I think its 30 miles, from buckman. dont know for sure. 
I would definitely go to Buckman instead of Espanola, (unless you're intentionally wanting to make it longer.) 3 days from Espana would be plenty, but again IDK the status up there. 

Carcamping/ ease of use and running class II+ /III- laps= Day section Chama.it goes at 400 btw. it actually washes out a bit & becomes almost featureless at higher water except for the bottom couple rapids. still IDK about driving from CO just for that....

pain in the butt ingress/egress/shuttle but fairly wild wilderness float = whiterock. 

its totally all what your group is looking for.:mrgreen:

If I have the time I would be willing to help you with the shuttle, but I am working a lot so its schedule dependent for me.

and If it tells you anything, I try to camp on the chama every summer to take the family on the river, and I have only done whiterock once in 13 years of river time.

but I do want to do again.


----------



## tcat (Mar 4, 2011)

*white rock*

Beware of the log dam that the army corp installed at the top of the lake. There's three foot of chain link hanging off it. It could be some real bad news, It was installed this winter after the fire. 
We ran it last year, I had to work some magic on the logestics. You can't ! leave a rig at buckman. I had four people support us. two drivers and thrid who picked them up at the lake. The fourth was the moter boat driver. There was plenty of flat water on the river without the lake.
Great hikes, one good camp on the run at the blue dot trail  but other then that the camping is pretty slim. The flow was 1,300, we had my 16' cat, another raft, two Kayak instruters with two 12 year olds in their boats. The kids did the first rapid and rode in a raft on the second.
Hope this helps. Also check the Adobe White Water Club site there may be something on the log jam dam what ever they call that thing.


----------



## desertrat (Aug 20, 2007)

tcoen said:


> Beware of the log dam that the army corp installed at the top of the lake. There's three foot of chain link hanging off it. It could be some real bad news, It was installed this winter after the fire.
> We ran it last year, I had to work some magic on the logestics.

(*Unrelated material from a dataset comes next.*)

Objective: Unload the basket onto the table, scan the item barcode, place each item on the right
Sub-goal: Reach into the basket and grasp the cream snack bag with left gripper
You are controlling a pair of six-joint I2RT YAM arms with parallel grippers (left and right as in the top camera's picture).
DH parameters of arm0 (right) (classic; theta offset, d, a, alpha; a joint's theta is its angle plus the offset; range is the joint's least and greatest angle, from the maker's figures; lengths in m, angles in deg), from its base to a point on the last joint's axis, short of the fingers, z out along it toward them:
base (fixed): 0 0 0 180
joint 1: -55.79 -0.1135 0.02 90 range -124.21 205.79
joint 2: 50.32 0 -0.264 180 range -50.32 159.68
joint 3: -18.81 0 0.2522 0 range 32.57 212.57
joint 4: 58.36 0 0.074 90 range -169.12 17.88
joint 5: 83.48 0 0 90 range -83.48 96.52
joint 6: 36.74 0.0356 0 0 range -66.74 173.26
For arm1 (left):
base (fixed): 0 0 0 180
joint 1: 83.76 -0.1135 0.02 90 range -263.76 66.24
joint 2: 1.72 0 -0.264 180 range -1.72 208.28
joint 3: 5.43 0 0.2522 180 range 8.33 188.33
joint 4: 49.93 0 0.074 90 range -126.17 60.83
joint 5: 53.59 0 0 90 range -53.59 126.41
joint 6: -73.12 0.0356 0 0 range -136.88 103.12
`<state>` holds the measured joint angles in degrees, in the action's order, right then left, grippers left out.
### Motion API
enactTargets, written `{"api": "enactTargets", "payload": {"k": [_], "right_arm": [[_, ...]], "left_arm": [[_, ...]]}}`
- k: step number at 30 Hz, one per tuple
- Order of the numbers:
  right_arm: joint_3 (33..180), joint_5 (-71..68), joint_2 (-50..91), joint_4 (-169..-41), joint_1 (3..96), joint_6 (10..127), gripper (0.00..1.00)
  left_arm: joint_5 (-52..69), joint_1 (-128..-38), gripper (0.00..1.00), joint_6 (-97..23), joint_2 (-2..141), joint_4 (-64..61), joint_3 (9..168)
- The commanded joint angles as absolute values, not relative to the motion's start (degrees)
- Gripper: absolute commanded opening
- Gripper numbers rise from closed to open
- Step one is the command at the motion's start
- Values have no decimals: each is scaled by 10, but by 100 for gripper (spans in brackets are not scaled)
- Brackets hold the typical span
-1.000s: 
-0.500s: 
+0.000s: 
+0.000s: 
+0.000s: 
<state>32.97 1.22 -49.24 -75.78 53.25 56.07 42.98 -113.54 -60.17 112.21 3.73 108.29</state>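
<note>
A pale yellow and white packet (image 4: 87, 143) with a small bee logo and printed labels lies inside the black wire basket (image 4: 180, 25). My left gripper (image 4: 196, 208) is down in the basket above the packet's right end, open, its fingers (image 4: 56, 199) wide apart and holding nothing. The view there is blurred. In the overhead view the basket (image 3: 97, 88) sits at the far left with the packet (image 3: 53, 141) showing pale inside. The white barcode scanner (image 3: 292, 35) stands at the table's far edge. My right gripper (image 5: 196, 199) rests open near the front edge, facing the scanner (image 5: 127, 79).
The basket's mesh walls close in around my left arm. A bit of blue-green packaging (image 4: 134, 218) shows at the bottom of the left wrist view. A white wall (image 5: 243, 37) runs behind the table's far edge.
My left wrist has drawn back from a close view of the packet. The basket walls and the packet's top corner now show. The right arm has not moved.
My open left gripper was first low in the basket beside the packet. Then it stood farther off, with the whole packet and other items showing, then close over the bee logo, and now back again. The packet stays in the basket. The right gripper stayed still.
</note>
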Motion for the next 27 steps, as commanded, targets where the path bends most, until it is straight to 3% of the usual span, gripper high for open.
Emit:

Can you give more details on the log dam? What is its purpose? How runnable is it? I looked on the Adobe site but could not find any reference to it. Any pictures??

Thanks


----------



## gbmaz (Oct 7, 2007)

Wow, guess most of us are way out of date. The Las Conchas fire really did a number on the area last summer. When the monsoons came they washed a ton of burned wood into the Rio. The river ran black for a bit and they closed Cochiti Lake due to all the logs. Guess that dam was to address that.

This might not be the year to try White Rock Canyon for the first time.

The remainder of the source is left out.